Goldhut
Das ist das, was ich in meinem Fall unter Zocken verstehe und seit dem Wochenende in diese Richtung denke. Ich lasse den Makler wissen, dass ich über die Kaufsumme verfüge und mir die Bank einen kleinen Teil ohne Probleme als Kredit zur Verfügung stellen werde, sobald ich auf diese zugehe (sobald die Bank die Unterlagen vorliegen hat, lasse ich mir deren Zusage schriftlich geben). Das Haus gefällt mir in der Tat sehr, das werde ich in zwei, drei Sätzen noch einmal äußern (gelungene Arbeit des Architekten, helles Objekt, sehr gepflegter Zustand, ruhige Lage in einer schönen Gegend). So in der Art hatte ich das bei der Besichtigung gesagt, als mich der Makler nach meinem Eindruck gefragt hatte. Zum Makler habe ich ein sehr gutes, freundliches und kommunikatives Verhältnis, das ich beibehalten werde.

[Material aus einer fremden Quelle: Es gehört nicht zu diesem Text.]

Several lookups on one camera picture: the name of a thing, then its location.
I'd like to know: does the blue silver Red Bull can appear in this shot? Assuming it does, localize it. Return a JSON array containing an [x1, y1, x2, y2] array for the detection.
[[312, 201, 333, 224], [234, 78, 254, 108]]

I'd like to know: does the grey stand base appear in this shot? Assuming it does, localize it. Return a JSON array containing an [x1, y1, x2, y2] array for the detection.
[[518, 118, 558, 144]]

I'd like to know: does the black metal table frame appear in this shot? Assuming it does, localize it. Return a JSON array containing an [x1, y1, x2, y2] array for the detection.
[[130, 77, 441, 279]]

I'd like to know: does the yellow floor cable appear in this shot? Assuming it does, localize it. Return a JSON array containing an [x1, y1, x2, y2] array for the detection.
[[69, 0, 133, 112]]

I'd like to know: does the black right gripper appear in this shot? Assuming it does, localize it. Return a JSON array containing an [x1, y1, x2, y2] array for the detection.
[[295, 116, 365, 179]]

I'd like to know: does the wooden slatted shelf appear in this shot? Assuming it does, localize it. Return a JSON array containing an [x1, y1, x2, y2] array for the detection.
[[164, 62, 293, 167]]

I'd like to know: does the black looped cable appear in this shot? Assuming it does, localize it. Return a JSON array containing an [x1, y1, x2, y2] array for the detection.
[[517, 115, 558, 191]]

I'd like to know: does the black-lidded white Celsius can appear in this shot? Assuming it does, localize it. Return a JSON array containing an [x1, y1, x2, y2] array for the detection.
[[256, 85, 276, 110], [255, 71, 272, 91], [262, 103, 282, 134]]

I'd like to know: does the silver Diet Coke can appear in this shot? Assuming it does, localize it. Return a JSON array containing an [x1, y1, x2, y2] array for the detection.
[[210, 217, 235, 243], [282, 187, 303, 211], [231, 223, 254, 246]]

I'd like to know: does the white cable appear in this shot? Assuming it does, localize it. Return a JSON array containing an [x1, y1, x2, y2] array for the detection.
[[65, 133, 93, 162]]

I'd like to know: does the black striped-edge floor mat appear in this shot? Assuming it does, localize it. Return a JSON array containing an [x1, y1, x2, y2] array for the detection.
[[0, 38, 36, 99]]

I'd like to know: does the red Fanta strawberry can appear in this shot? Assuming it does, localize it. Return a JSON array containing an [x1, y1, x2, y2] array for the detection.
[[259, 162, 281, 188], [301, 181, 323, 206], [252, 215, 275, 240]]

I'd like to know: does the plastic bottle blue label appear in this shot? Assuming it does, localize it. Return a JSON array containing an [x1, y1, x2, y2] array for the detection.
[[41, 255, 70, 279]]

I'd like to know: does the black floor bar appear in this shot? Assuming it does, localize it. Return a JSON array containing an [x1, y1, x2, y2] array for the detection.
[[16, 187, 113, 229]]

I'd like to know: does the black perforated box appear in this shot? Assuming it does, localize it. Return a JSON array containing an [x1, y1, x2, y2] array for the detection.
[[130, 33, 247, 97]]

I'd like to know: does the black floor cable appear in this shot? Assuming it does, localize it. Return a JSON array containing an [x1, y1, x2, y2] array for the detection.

Ich unterbreite dem Verkäufer über den Makler ein Angebot in Höhe der Summe x, die ich noch für mich festlegen muss (ich denke an eine Viertel Million Euro, was ich auch so mitteilen würde, da der Begriff "Million" eine andere Wirkung hat als die Zahl 250.000). All das ganz höflich und seriös, nicht halsabschneidrisch oder dergleichen. Ich werde in genau einem Monat wieder hier sein. Sofern die Verkäuferseite gesprächsbereit ist, dürfe er mich gerne kontaktieren, damit ich mich vom Ausland aus um die Mobilisierung meines Eigenanteils vor dem nächsten Aufenthalt kümmern könne. Das scheint mir in wenigen Sätzen alles Wichtige zu beinhalten, dann ist der Verkäufer am Zug. Er hat dann Bedenkzeit, um eine Entscheidung zu treffen.
Nach wie vor gehe ich davon aus, dass der Verkäufer nicht mehr lange warten wird oder warten kann, die Restschuld ein wenig höher sein dürfte. Die Immobilie wird derzeit von außen gestrichen und unten leer geräumt. Keine Vermietung bedeutet für ihn keine Einnahmen, dennoch laufende Kosten, wenn auch in geringer Höhe der Grundgebühren, die Grundsteuer wird zudem jetzt im April oder spätestens Mai fällig und ist hier in einer Summe zu zahlen. Bis der Verkauf über die Bühne geht, vergehen einige Wochen wegen der bürokratischen Komponente, das wird er im Zeitplan zur Rückzahlung an die Bank einkalkulieren müssen. Ob die Rechnung aufgeht, sehe ich dann.
Neo
Ich verstehe Deinen Gedankengang. Dieser hat mich dazu veranlasst nach dem Tourismus zwischen 2010 und 2015 zu schauen. Der lief hier in Griechenland und auf Kreta verhältnismäßig gut. Natürlich ist Reisen ein Luxusgut, gar keine Frage. Die heutige Zeit und Situation im Nahen Osten macht es nicht leichter. Ich bin auch bei Dir, dass es nicht von Nachteil ist, wenn sich der Mensch auf das Wesentliche konzentriert, das fehlt seit geraumer Zeit der westlichen Gesellschaft. Leider. Deshalb befinden wir uns auch an dem Punkt, wo wir jetzt sind.
Sollten die Preise fallen, sehe ich bis dahin zu, ein weiteres Mal zuzuschlagen, sollte ich jetzt kaufen können, alternativ dann eben und bis dahin mit mehr Geld sogar doppelt (unter der Annahme, dass dann viel mehr attraktive Objekte auf dem Markt sind). Vielleicht bleiben die Preise hier auch konstant oder gehen nicht arg weit runter, da Immobilienpreise hier laut dem, was ich finden konnte, im Vergleich mit anderen Ländern günstiger seien.
Ich hoffe darauf, das Richtige zu machen, wann auch immer.